Генерал встрепенулся, я же продолжал: «Что касается до меня, я, конечно, не способен быть оратором возмущения, завиться чужим вихрем… Много, если предаюсь избытку искренности в тесном кругу людей кротких и благомыслящих, терпеливо ожидая времени, когда моя служба или имя писателя обратят на меня внимание вышнего правительства». В этом месте я даже глаза вот так закатил.
Грибоедов вытянул лицо, придав ему постное выражение.
Нина весело рассмеялась:
— Сущий агнец!
— Не говорить же мне Левашеву, что над всей Русью стоит тлетворный, кладбищный воздух! И я опять генералу: «Русского платья желал я, потому что оно красивее и покойнее фраков и мундиров… И снова сблизит нас с простотою отечественных нравов. И свободы книгопечатания желал, чтобы оно не стеснялось своенравием иных ценсоров».
Гляжу: побагровел мой генерал, не понравилось ему это суемыслие — ценсоров укоротить. Думаю, надо правее брать: «И еще, честно признаюсь, против офранцуживания я нашей речи. Видимое ли это дело, ваше превосходительство: француз из парижского предместья заводит пансион для русских молодых дворян и сообщает через „Московские ведомости“, что особливо будет обучать их русскому языку…»
Генерал, соглашаясь, пробурчал что-то, вроде «то — особый вопрос». А я поддал жару: «Даже шутка, обратите внимание, ваше превосходительство, у француза пустяшная, облегченная, ударяет в голову, как шампанское, и тут же улетучивается. А наша — с норовом, живописна, ее всегда в лицах представить можно, потому и живуча».
Генерал почувствовал, что уходит в какие-то дебри литературные, и возвратился к первооснове: «В Обществе вы были?» — «Как же, состою… В Обществе любителей российской словесности…»
Грибоедов провел рукой по волосам Нины:
— И выдали карбонарию очистительный аттестат: «По высочайшему Его императорского величества повелению комиссия для изыскания о злоумышленном Обществе сим свидетельствует, что коллежский асессор Александр Грибоедов, сын Сергеев, как по исследованию найдено, членом того Общества не был и в злонамеренной цели оного участия не принимал». А ты говоришь — ниспровергатель!
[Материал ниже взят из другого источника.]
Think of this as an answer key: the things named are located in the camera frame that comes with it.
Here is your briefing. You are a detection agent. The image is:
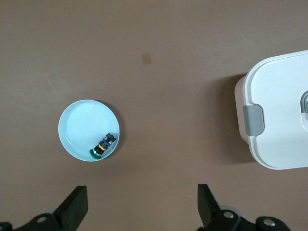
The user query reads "white lunch box grey handle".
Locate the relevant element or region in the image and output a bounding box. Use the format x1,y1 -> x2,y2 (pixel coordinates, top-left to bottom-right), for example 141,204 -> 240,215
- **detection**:
234,50 -> 308,170

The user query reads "brown tape patch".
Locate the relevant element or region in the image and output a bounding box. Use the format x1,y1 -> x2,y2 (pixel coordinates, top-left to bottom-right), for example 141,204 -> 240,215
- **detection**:
141,53 -> 153,65

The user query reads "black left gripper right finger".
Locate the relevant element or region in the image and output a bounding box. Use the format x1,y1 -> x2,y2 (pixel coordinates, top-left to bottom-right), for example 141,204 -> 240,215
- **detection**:
197,184 -> 291,231

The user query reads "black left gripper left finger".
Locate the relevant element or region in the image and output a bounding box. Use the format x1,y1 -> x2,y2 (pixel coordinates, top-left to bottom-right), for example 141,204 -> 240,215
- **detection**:
0,185 -> 88,231

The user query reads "light blue round plate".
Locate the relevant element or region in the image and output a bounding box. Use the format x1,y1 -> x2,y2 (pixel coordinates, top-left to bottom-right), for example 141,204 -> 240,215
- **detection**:
57,99 -> 120,162
Нина обеими руками обхватила руку мужа, прижалась щекой к его плечу.
— Ты когда-нибудь расскажешь мне о своих друзьях? — спросила она серьезно.
И ему стало немного совестно за этот больно уж развеселый водевиль.
Могила у дороги
Один на ветке обнаженной
Трепещет запоздалый лист.
А. ПушкинУ Грибоедова был свой расчет: не спешить с выездом в Персию, пока она не выплатит все 20 миллионов рублей, предусмотренные Туркманчайским договором.
Он хотел из Тифлиса вести переписку, даже угрожать разрывом: мол, полномочный министр к вам не приедет, покуда вы не выполните своих обязательств.
Он считал, что персам издали все будет казаться страшнее, а появись он у них теперь, они превратят его чуть ли не в заложника в своей темной игре.
Но из Петербурга шли настойчивые требования: поскорее обосноваться в Персии, не медлить. И Грибоедов вынужден был подчиниться. Возвратившись из Цинандали, он начал подготовку к выезду. Решено было путь на Тавриз держать через Коды, Джелал-оглы, Гергеры, Амамлы, Эчмиадзин, Эривань. Здесь сделать дня на два привал, встретиться с отцом Нины и продолжить движение дальше, уже без княгини Соломэ, которая останется с мужем. Делая в день 35–40 верст, Эчмиадзина можно было достичь на восьмые сутки. Грибоедов нетерпеливо ждал встречи с Эчмиадзином еще и потому, что в чемодане его лежали наброски трагедии «Родамист и Зеиобия» — о владычестве парфян в Армении, о заговоре против тирании, о событиях, что происходили именно в этих местах. Прав Байрон: трудно найти другой народ, подобный армянам, у которого летописи были бы так мало запятнаны преступлениями.